PROBLEM: Go through the lines below and retype each one exactly.

***** PROVIDED MATERIAL

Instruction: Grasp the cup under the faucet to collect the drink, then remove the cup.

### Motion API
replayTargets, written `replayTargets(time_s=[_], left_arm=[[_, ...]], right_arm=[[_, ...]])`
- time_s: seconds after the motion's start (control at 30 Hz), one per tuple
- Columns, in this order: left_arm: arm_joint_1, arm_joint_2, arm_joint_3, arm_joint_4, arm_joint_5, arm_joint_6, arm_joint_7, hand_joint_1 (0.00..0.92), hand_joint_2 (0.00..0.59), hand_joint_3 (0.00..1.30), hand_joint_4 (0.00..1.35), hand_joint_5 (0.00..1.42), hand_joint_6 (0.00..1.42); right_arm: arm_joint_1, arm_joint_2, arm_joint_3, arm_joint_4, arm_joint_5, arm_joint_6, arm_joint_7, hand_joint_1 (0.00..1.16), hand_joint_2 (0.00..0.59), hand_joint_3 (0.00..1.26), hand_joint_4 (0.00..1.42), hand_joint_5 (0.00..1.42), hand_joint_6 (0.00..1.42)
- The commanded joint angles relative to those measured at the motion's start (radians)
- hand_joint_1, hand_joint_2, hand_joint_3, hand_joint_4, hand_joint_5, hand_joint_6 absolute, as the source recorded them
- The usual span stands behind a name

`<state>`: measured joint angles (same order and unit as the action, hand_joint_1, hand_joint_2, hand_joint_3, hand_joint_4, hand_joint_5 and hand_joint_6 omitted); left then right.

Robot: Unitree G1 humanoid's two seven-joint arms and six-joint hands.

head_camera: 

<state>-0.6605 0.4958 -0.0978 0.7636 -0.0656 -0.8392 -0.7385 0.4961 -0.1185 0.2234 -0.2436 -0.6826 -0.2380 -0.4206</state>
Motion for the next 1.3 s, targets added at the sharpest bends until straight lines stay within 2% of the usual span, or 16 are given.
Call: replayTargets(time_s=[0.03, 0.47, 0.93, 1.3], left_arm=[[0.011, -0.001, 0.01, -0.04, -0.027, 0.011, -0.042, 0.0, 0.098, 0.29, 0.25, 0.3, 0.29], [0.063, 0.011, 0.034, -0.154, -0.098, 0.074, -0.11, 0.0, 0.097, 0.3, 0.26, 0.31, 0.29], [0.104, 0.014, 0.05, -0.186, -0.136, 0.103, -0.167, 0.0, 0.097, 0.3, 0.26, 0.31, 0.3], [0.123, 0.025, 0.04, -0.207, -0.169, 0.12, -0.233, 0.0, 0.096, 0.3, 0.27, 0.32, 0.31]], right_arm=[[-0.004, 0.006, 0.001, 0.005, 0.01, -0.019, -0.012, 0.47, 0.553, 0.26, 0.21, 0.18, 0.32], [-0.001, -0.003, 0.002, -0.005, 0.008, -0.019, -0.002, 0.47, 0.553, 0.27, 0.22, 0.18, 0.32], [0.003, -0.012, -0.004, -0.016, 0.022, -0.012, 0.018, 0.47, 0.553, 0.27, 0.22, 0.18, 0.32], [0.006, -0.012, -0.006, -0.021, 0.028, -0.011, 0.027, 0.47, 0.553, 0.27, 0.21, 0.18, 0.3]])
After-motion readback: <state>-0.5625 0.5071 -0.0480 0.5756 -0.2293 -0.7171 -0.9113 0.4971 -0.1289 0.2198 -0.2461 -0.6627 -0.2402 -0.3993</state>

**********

FINAL ANSWER:
Instruction: Grasp the cup under the faucet to collect the drink, then remove the cup.

### Motion API
replayTargets, written `replayTargets(time_s=[_], left_arm=[[_, ...]], right_arm=[[_, ...]])`
- time_s: seconds after the motion's start (control at 30 Hz), one per tuple
- Columns, in this order: left_arm: arm_joint_1, arm_joint_2, arm_joint_3, arm_joint_4, arm_joint_5, arm_joint_6, arm_joint_7, hand_joint_1 (0.00..0.92), hand_joint_2 (0.00..0.59), hand_joint_3 (0.00..1.30), hand_joint_4 (0.00..1.35), hand_joint_5 (0.00..1.42), hand_joint_6 (0.00..1.42); right_arm: arm_joint_1, arm_joint_2, arm_joint_3, arm_joint_4, arm_joint_5, arm_joint_6, arm_joint_7, hand_joint_1 (0.00..1.16), hand_joint_2 (0.00..0.59), hand_joint_3 (0.00..1.26), hand_joint_4 (0.00..1.42), hand_joint_5 (0.00..1.42), hand_joint_6 (0.00..1.42)
- The commanded joint angles relative to those measured at the motion's start (radians)
- hand_joint_1, hand_joint_2, hand_joint_3, hand_joint_4, hand_joint_5, hand_joint_6 absolute, as the source recorded them
- The usual span stands behind a name

`<state>`: measured joint angles (same order and unit as the action, hand_joint_1, hand_joint_2, hand_joint_3, hand_joint_4, hand_joint_5 and hand_joint_6 omitted); left then right.

Robot: Unitree G1 humanoid's two seven-joint arms and six-joint hands.

head_camera: 

<state>-0.6605 0.4958 -0.0978 0.7636 -0.0656 -0.8392 -0.7385 0.4961 -0.1185 0.2234 -0.2436 -0.6826 -0.2380 -0.4206</state>
Motion for the next 1.3 s, targets added at the sharpest bends until straight lines stay within 2% of the usual span, or 16 are given.
Call: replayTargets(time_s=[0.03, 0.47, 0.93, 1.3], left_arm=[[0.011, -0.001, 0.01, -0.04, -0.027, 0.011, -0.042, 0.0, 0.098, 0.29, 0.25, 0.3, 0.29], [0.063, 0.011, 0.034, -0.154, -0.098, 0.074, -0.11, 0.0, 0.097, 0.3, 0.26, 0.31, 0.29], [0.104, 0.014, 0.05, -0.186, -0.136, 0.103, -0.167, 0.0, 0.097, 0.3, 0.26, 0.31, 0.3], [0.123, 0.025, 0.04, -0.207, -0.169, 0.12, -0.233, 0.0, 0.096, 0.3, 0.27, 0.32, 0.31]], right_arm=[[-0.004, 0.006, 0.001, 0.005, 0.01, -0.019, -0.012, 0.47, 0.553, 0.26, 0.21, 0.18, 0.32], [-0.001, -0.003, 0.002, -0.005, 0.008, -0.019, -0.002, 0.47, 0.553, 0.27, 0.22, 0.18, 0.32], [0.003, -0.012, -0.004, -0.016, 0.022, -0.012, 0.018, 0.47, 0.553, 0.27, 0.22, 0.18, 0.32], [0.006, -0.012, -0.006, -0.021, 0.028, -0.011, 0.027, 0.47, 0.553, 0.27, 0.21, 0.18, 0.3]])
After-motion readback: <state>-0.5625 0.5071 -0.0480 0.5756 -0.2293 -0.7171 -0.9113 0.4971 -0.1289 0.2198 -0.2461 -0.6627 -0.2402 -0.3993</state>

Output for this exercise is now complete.